Getting Data In

How do I ingest logs from a separate set of Splunk Enterprise Servers?

vanderaj2
Path Finder

Hi Splunkers!

I have a Splunk distributed deployment.

One of my customers has a separate Splunk distributed deployment on the same network as mine. All of their Splunk Enterprise servers run on Linux.

This customer has recently asked me to ingest basic Linux security logs (things like /var/log/secure) from all of their Splunk Enterprise servers into my Splunk indexers. This is to maintain audit compliance.

Since these servers are full-blown Splunk Enterprise servers, and not just Universal Forwarders, I'm having some trouble getting logs to come over to my side correctly. They are already indexing Linux security logs on their side via a local inputs.conf in the Splunk TA for NIX.

To get the same logs to my indexers, I'm not sure if this is a matter of putting an outputs.conf on their servers (or modifying an existing outputs.conf on their servers) to also point to my indexers, and then adding a _TCP_ROUTING entry in their existing inputs.conf (the one in the TA for NIX).
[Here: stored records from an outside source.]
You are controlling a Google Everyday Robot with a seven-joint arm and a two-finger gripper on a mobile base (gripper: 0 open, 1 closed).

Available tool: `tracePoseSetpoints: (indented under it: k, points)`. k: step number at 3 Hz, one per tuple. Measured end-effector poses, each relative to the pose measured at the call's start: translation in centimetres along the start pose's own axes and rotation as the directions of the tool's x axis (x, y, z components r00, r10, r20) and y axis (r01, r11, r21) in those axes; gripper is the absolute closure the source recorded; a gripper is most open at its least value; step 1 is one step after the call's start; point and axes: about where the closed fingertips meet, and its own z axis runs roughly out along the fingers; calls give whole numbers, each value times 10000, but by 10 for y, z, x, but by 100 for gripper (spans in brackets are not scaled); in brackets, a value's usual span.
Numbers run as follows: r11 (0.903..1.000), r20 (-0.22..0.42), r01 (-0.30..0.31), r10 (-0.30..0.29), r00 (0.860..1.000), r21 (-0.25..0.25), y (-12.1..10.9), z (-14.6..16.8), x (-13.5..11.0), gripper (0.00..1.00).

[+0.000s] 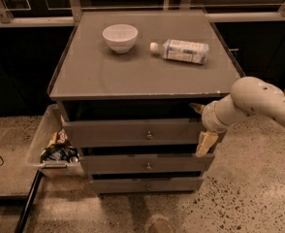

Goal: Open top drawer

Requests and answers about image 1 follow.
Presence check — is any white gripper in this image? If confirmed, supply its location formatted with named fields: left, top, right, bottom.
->
left=189, top=95, right=243, bottom=157

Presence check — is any grey top drawer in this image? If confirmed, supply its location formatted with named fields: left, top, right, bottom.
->
left=63, top=118, right=206, bottom=148

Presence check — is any grey drawer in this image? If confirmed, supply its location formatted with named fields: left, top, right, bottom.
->
left=91, top=177, right=204, bottom=193
left=63, top=118, right=206, bottom=148
left=80, top=153, right=214, bottom=174

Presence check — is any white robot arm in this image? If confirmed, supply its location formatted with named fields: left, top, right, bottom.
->
left=190, top=77, right=285, bottom=157

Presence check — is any grey middle drawer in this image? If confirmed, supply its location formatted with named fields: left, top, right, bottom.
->
left=80, top=153, right=214, bottom=174

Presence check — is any grey bottom drawer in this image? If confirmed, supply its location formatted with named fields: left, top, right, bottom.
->
left=91, top=177, right=204, bottom=193

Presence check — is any grey drawer cabinet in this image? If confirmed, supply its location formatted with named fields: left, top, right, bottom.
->
left=49, top=11, right=244, bottom=181

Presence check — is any clear plastic water bottle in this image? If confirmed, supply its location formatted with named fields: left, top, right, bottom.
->
left=149, top=39, right=209, bottom=64

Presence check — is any white ceramic bowl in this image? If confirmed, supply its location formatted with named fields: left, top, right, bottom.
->
left=102, top=24, right=138, bottom=53

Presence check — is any brown snack bag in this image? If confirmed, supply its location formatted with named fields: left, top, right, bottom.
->
left=47, top=129, right=69, bottom=148

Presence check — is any blue snack packet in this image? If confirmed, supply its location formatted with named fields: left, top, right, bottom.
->
left=41, top=146, right=79, bottom=163

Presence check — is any clear plastic storage bin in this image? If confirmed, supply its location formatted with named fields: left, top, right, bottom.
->
left=26, top=104, right=84, bottom=178

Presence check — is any metal railing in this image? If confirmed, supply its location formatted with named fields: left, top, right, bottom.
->
left=0, top=0, right=285, bottom=29

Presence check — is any black floor rail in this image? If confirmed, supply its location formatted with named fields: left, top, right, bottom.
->
left=15, top=171, right=43, bottom=233
Also, their linux logs index has a different name than mine. Do I need to set up something on my side (props? transforms?) to do the index translation when the logs arrive on my side?

Thank you in advance!

Tags (1)
0 Karma

klopez30
Explorer

Are those indexers being EOL? If not, why not just have your search heads querying them as additional peer nodes. Then you don't have to worry about logs moving, but you still get the results you need.

0 Karma

jcrabb_splunk
Splunk Employee
Splunk Employee

Although this doc is specifically for Heavy Weight Forwarders, this should still work on an indexer:

http://docs.splunk.com/Documentation/Splunk/latest/Forwarding/Forwarddatatothird-partysystemsd#Forwa...

A very basic example would be something like:

#################
# outputs.conf #
#################

[tcpout]
defaultGroup = myindexers

[tcpout:myindexers]
server = indexer01:9997
sendCookedData = true

##############
# props.conf #
##############

# capture data from sourcetype auditd

[auditd] 
TRANSFORMS-auditd = myindexers

###################
# transforms.conf #
###################

[myindexers]
REGEX = *
DEST_KEY=_TCP_ROUTING 
FORMAT = myindexers

This would route all data for that sourcetype to "myindexers". You could repeat that for each relevant sourcetype. Further, you can also filter that data further using regex to capture what you want and route the rest to nullqueue:

http://docs.splunk.com/Documentation/Splunk/7.0.2/Forwarding/Routeandfilterdatad#Keep_specific_event...

##############
# props.conf #
##############

# capture data from sourcetype auditd

[auditd] 
TRANSFORMS-auditd = myindexers,nixnull

###################
# transforms.conf #
###################

[myindexers]
REGEX = <some-regex-for-data-I-want
DEST_KEY=_TCP_ROUTING 
FORMAT = myindexers

[nixnull]
REGEX = *
DEST_KEY = queue
FORMAT = nullQueue

One important thing to keep in mind, with default settings in place, if the connection to the "myindexer" group is blocked, the queues will get blocked and it could result in no data being indexed on the customers indexers. If it is important to capture the data but acceptable to have some data loss if the connection drops, you could utilize the following setting in outputs.conf:

dropEventsOnQueueFull = <integer>
* If set to a positive number, wait <integer> seconds before throwing out
  all new events until the output queue has space.
* Setting this to -1 or 0 will cause the output queue to block when it gets
  full, causing further blocking up the processing chain.
* If any target group's queue is blocked, no more data will reach any other
  target group.
* Using auto load-balancing is the best way to minimize this condition,
  because, in that case, multiple receivers must be down (or jammed up)
  before queue blocking can occur.
* Defaults to -1 (do not drop events).
* DO NOT SET THIS VALUE TO A POSITIVE INTEGER IF YOU ARE MONITORING FILES!

For example:

 #################
 # outputs.conf #
 #################
[tcpout]
defaultGroup = myindexers

[tcpout:myindexers]
server = indexer01:9997
sendCookedData = true
dropEventsOnQueueFull = 60

Again this is very basic, perhaps I haven't had enough coffee yet and there is an error in there but it should give you an approach to test and the documents related to that.

--edit, and also I would keep the index name seperate, it is likely better to keep their data isolated instead of intermingled with yours.

Jacob
Sr. Technical Support Engineer

ansif
Motivator

Whats the challenge on mimic their index name and define in your environment. Do you want to keep all security logs in same index?